August 13, 2018
Conference Paper

Characterizing the Impact of Soft Errors Affecting Floating-point ALUs using RTL-level Fault Injection

Abstract

Strategies to detect, correct, or mitigate the impact of soft errors rely on errors-injection experiments. For efficient evaluation, such experiments typically inject errors in software by sampling errors from a candidate distribution. Most often, these strategies randomly select and flip one bit in the output of an instruction. While single-bit flips might constitute a meaningful model for errors affecting hardware, the appropriateness of this model for software-based errors has not been studied.
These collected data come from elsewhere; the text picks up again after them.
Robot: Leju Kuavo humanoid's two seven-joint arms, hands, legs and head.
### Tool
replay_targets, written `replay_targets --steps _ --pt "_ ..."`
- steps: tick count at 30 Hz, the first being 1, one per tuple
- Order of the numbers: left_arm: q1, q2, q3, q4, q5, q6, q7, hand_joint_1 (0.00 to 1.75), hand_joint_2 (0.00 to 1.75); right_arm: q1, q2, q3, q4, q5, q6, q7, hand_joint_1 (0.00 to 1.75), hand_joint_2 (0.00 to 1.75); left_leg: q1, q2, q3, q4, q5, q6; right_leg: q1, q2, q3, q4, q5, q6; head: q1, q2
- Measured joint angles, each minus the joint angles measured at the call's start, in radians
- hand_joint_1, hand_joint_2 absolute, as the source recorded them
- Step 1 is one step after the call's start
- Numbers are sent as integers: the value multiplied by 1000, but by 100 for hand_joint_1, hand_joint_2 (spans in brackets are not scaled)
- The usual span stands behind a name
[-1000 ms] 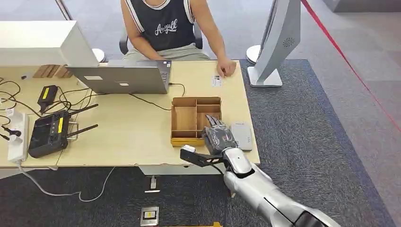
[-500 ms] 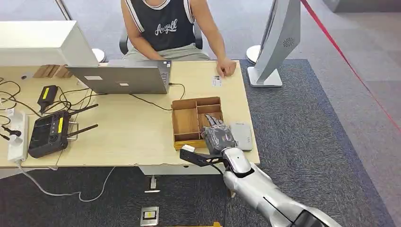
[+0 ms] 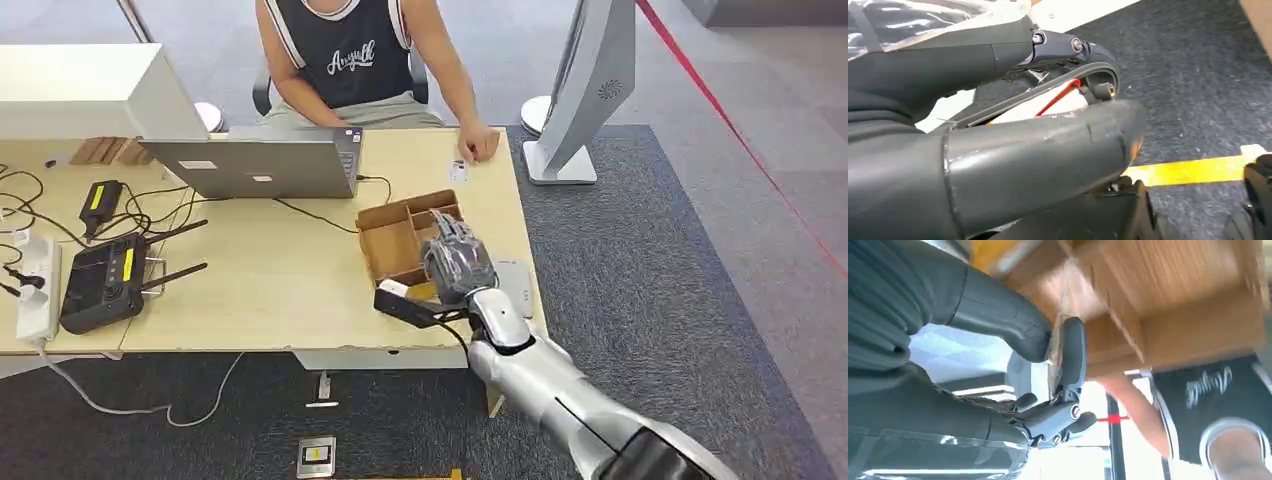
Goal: Pass the card to the sensor for recognition and then transmit it.
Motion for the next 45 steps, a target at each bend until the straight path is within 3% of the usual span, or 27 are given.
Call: replay_targets --steps 8,11,15,18,21,24,29,41,42,43,44,45 --pt "0 0 0 0 -24 -3 -17 0 0 -70 -43 -49 -114 11 14 24 175 175 0 0 0 0 0 0 0 0 0 0 0 0 0 0" --pt "-1 0 0 0 -40 -6 -14 0 0 -87 -65 -73 -167 23 50 37 175 175 0 0 0 0 0 0 0 0 0 0 0 0 0 0" --pt "-2 -3 -1 0 -69 -4 40 0 0 -112 -91 -91 -216 35 121 38 175 175 0 0 0 0 0 0 0 0 0 0 0 0 0 0" --pt "-3 -3 -2 0 -80 -12 24 0 0 -137 -92 -94 -220 26 150 3 175 175 0 0 -1 0 0 0 0 0 0 0 0 0 0 0" --pt "-5 -3 -2 0 -87 -30 -42 0 0 -191 -76 -90 -179 14 150 -39 175 175 0 0 -1 0 0 0 0 0 0 1 0 0 0 0" --pt "-9 -3 -2 0 -96 -34 -61 0 0 -250 -49 -85 -112 -10 154 -67 175 175 0 -1 -1 0 1 0 0 0 0 1 0 0 0 0" --pt "-8 -5 -2 0 -119 -19 5 0 0 -320 -9 -79 -6 -43 171 -90 175 175 0 -1 -1 0 1 0 0 0 0 1 0 0 0 0" --pt "-8 -5 -2 0 -116 -19 10 0 0 -387 72 -63 180 -58 171 -93 175 175 0 -1 -1 0 1 0 0 0 -1 1 0 0 0 0" --pt "-8 -5 -2 0 -116 -19 9 0 0 -390 75 -63 192 -53 171 -97 161 175 0 -1 -1 0 1 0 0 0 -1 1 0 0 0 0" --pt "-8 -5 -2 0 -116 -19 9 0 0 -392 79 -63 205 -48 171 -99 37 175 0 -1 -1 0 1 0 0 0 0 1 0 0 0 0" --pt "-8 -5 -2 0 -116 -20 9 0 0 -392 83 -63 215 -43 171 -100 0 175 0 -1 -1 0 1 0 0 0 0 1 0 0 0 0" --pt "-8 -5 -2 0 -116 -22 9 0 0 -391 85 -63 224 -41 170 -100 0 175 0 -1 -1 0 1 0 0 0 -1 1 0 0 0 0"
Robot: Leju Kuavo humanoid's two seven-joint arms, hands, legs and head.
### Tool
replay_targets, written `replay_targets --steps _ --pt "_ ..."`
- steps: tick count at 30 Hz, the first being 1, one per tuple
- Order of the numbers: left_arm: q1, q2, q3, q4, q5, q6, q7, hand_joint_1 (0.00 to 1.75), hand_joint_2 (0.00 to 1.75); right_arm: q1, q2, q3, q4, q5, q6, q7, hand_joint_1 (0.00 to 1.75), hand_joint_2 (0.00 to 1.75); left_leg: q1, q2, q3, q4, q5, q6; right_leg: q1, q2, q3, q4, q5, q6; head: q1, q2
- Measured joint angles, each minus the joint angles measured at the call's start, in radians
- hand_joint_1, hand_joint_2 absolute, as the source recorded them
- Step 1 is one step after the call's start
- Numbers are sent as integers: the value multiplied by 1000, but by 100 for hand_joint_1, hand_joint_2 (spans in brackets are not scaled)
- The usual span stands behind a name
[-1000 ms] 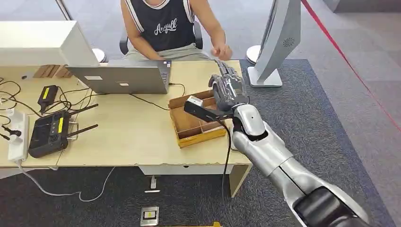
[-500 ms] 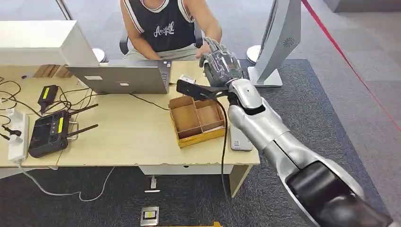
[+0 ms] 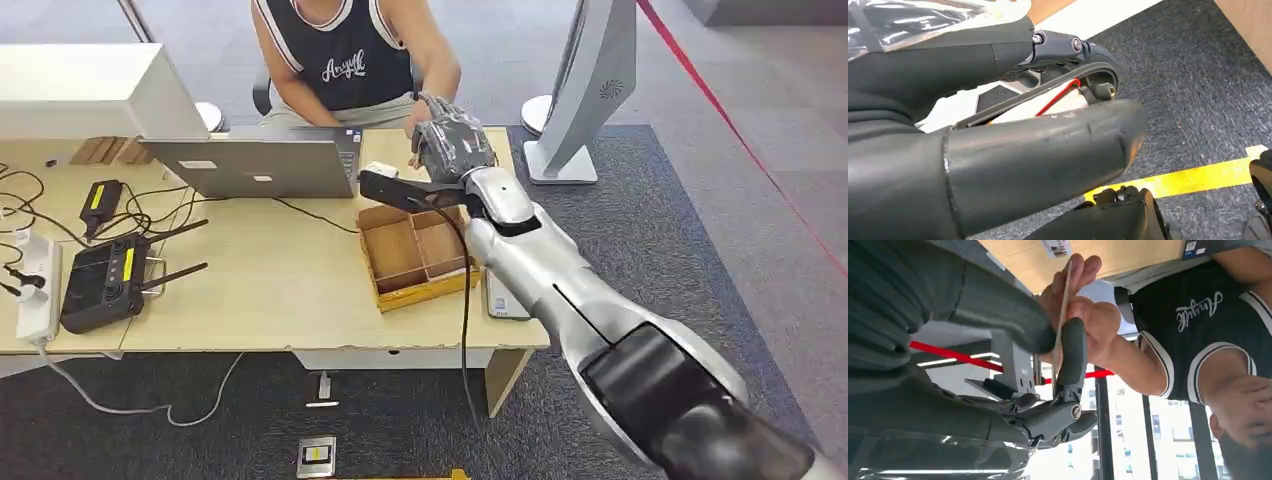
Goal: Pass the card to the sensor for recognition and then transmit it.
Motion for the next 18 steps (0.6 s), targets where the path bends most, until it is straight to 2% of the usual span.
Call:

In this paper, we study the manifestation of errors in the output registers due to errors affecting candidate instructions executed by floating point ALUs. We inject single-bit flips into the RTL descriptions of floating point ALUs and analyze the differences between anticipated and observed outputs when executing floating-point addition, subtraction, multiplication, and division. We choose the operands for these instructions randomly and from operands observed in five benchmarks. We observe a rich distribution of errors in the output and analyze their implications for software-based fault-injection campaigns.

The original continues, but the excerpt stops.